%%
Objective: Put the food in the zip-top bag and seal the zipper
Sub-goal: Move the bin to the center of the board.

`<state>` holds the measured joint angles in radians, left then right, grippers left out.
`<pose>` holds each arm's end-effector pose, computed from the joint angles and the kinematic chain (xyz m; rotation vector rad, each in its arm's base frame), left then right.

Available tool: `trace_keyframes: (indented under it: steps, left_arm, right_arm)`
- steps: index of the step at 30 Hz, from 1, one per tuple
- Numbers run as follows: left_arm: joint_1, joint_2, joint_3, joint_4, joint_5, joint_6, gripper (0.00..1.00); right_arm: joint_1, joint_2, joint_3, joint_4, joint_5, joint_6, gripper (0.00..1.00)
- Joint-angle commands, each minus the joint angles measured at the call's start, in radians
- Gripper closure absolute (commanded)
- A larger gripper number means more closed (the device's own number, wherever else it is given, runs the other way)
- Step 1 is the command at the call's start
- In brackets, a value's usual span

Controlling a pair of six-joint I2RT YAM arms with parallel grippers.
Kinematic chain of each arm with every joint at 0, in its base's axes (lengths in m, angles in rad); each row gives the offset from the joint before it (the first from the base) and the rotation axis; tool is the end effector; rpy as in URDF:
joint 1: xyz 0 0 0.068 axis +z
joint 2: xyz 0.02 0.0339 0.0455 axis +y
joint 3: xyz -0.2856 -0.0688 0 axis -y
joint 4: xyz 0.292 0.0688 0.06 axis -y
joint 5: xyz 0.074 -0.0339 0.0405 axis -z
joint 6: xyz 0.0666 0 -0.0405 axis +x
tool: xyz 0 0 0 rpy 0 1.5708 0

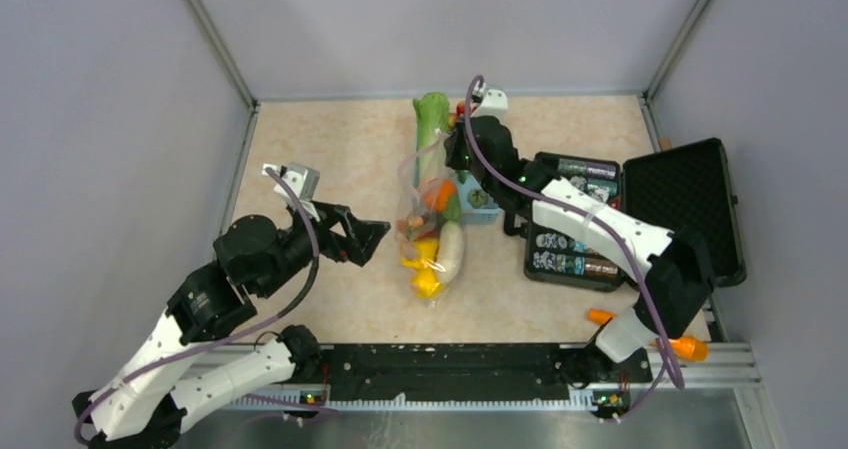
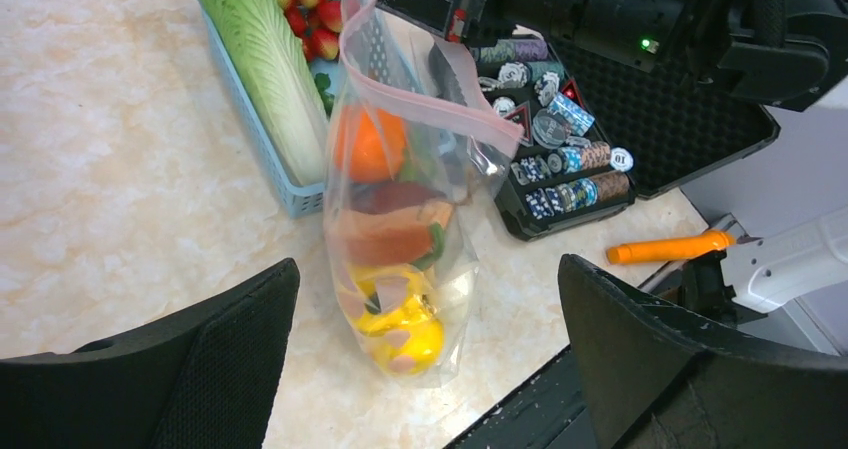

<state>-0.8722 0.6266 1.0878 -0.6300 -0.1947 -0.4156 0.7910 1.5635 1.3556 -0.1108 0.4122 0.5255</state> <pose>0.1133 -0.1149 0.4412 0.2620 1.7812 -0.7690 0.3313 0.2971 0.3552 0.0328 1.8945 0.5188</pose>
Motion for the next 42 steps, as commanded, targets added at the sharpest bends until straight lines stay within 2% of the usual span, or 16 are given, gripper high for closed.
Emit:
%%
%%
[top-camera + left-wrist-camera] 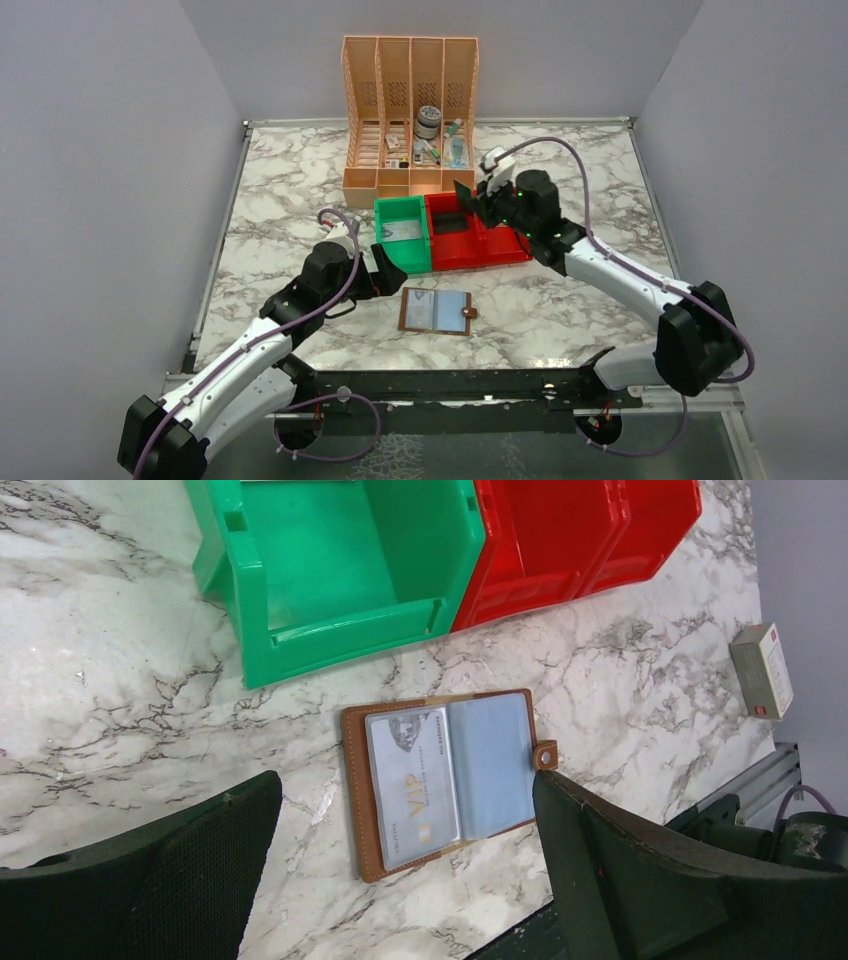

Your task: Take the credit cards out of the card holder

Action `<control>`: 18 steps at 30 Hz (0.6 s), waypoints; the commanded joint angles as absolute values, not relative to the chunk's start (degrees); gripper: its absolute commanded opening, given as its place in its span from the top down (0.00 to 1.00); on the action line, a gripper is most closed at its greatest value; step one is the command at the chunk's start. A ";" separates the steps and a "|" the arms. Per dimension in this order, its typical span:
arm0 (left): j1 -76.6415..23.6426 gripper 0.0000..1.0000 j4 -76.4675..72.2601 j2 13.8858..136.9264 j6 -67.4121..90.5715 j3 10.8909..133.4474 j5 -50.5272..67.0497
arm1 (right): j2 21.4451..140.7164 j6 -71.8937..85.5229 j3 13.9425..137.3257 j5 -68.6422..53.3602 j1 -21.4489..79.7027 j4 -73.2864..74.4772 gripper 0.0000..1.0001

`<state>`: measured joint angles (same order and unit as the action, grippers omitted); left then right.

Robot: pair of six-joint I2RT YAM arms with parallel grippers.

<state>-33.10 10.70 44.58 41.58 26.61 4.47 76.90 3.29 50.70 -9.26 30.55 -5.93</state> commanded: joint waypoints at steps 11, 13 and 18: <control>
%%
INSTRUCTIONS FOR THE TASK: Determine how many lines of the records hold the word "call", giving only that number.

YOUR RESPONSE: 2